**Prompt**
Reproduce only the stretch of entries below that begins at the first line and ends at the line holding "[[255, 202], [33, 26], [153, 230]]".

Stored items from a collection:
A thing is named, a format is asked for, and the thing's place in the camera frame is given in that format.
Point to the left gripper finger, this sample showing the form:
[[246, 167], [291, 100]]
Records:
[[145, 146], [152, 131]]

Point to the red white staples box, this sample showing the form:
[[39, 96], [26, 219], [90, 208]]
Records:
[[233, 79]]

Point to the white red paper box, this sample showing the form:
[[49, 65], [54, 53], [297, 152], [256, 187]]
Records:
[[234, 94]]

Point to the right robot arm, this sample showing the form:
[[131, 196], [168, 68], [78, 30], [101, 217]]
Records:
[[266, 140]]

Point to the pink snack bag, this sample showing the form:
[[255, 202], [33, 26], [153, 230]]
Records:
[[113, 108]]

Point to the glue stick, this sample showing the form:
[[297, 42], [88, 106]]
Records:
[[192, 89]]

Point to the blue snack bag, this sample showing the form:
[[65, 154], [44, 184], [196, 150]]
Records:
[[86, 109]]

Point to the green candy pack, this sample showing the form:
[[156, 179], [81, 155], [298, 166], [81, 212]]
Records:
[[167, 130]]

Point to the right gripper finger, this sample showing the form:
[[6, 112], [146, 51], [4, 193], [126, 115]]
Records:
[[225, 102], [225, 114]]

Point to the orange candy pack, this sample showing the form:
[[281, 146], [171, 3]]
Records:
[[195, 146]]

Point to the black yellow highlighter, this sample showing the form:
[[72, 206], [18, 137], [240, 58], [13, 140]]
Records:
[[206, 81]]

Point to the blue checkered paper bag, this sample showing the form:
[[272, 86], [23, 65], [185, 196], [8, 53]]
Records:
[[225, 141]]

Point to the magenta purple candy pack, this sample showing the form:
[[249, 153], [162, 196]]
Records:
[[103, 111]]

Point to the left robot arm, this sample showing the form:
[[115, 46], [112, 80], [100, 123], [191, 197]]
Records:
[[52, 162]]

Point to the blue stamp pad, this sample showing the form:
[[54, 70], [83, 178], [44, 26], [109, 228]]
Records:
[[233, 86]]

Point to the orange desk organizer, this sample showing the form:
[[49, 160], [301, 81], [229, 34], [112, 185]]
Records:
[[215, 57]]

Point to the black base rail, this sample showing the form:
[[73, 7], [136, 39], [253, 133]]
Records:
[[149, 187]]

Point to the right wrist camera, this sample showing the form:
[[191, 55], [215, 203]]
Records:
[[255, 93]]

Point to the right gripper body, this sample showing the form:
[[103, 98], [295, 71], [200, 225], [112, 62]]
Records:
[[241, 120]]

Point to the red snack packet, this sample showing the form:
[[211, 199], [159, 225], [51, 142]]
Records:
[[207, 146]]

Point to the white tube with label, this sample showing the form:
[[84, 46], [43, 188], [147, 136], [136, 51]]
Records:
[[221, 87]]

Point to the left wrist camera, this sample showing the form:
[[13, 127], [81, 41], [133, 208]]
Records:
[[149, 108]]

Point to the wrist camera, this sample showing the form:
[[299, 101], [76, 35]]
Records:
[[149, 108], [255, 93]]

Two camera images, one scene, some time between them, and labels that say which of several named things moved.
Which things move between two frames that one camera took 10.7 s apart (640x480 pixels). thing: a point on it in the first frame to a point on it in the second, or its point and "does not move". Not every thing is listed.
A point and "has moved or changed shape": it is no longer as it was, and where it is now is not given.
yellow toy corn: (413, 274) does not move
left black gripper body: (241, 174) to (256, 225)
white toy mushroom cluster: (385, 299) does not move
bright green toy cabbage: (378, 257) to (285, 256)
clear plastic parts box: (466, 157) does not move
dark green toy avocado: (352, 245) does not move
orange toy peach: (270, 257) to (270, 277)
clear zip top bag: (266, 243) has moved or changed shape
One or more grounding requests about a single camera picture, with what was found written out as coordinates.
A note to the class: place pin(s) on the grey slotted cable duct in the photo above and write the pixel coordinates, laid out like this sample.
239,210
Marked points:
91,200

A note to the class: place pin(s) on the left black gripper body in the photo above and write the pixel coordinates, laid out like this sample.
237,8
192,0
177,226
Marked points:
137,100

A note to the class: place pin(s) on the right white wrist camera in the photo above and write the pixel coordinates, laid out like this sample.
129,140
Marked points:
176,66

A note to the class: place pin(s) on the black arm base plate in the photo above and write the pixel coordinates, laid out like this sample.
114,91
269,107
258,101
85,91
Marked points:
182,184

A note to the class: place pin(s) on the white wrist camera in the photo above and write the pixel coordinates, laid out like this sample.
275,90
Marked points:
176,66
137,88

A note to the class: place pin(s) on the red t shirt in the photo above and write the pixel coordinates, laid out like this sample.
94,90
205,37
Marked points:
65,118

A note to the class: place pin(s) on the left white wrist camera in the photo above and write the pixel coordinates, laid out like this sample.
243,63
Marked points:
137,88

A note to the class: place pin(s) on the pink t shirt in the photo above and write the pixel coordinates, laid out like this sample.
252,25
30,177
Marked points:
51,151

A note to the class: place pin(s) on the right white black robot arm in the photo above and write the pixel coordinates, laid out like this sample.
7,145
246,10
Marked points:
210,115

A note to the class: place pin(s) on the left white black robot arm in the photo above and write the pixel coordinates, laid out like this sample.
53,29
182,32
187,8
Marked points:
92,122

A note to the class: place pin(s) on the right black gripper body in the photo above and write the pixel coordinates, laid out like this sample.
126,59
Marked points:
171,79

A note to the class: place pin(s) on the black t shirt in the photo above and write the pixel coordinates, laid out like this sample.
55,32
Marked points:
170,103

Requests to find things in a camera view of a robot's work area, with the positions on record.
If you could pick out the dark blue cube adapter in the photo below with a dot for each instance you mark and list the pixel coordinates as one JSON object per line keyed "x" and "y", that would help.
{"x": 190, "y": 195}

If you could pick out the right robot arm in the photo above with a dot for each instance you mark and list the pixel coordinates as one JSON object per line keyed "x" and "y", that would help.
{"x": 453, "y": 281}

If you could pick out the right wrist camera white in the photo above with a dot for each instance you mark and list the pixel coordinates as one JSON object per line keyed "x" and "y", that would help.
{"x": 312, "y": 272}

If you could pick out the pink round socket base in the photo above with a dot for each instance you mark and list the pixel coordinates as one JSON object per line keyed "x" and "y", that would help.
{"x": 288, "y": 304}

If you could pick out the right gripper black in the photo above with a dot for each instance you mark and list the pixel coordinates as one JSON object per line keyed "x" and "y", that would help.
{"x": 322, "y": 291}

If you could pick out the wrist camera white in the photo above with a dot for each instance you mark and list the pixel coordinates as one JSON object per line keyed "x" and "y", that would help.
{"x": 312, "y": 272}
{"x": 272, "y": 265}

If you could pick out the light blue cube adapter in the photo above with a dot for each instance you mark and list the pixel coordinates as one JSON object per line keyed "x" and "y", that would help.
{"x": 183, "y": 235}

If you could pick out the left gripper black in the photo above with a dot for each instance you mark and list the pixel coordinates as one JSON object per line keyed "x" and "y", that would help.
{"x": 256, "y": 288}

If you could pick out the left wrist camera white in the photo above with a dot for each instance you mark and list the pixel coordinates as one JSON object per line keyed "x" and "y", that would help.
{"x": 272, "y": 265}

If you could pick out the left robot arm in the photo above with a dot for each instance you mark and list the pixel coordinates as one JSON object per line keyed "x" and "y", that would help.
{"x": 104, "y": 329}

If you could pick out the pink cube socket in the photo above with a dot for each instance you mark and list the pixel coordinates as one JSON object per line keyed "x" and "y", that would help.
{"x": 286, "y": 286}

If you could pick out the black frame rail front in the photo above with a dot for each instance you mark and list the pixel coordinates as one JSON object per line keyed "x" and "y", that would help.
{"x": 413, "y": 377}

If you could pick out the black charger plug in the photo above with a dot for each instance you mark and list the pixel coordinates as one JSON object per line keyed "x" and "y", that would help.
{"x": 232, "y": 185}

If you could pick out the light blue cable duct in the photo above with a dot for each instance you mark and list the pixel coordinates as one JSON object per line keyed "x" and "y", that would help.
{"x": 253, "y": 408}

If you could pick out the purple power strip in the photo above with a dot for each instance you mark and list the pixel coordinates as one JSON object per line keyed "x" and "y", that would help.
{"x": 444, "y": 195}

**Task result**
A thing is named, a format is asked for, and the thing's place in the camera frame is given in that format.
Point to the left gripper finger, this sample showing the form:
[[246, 167], [291, 100]]
Records:
[[145, 146], [152, 131]]

Point to the red white staples box, this sample showing the form:
[[39, 96], [26, 219], [90, 208]]
Records:
[[233, 79]]

Point to the white red paper box, this sample showing the form:
[[49, 65], [54, 53], [297, 152], [256, 187]]
Records:
[[234, 94]]

Point to the right robot arm, this sample showing the form:
[[131, 196], [168, 68], [78, 30], [101, 217]]
Records:
[[266, 140]]

Point to the pink snack bag, this sample showing the form:
[[255, 202], [33, 26], [153, 230]]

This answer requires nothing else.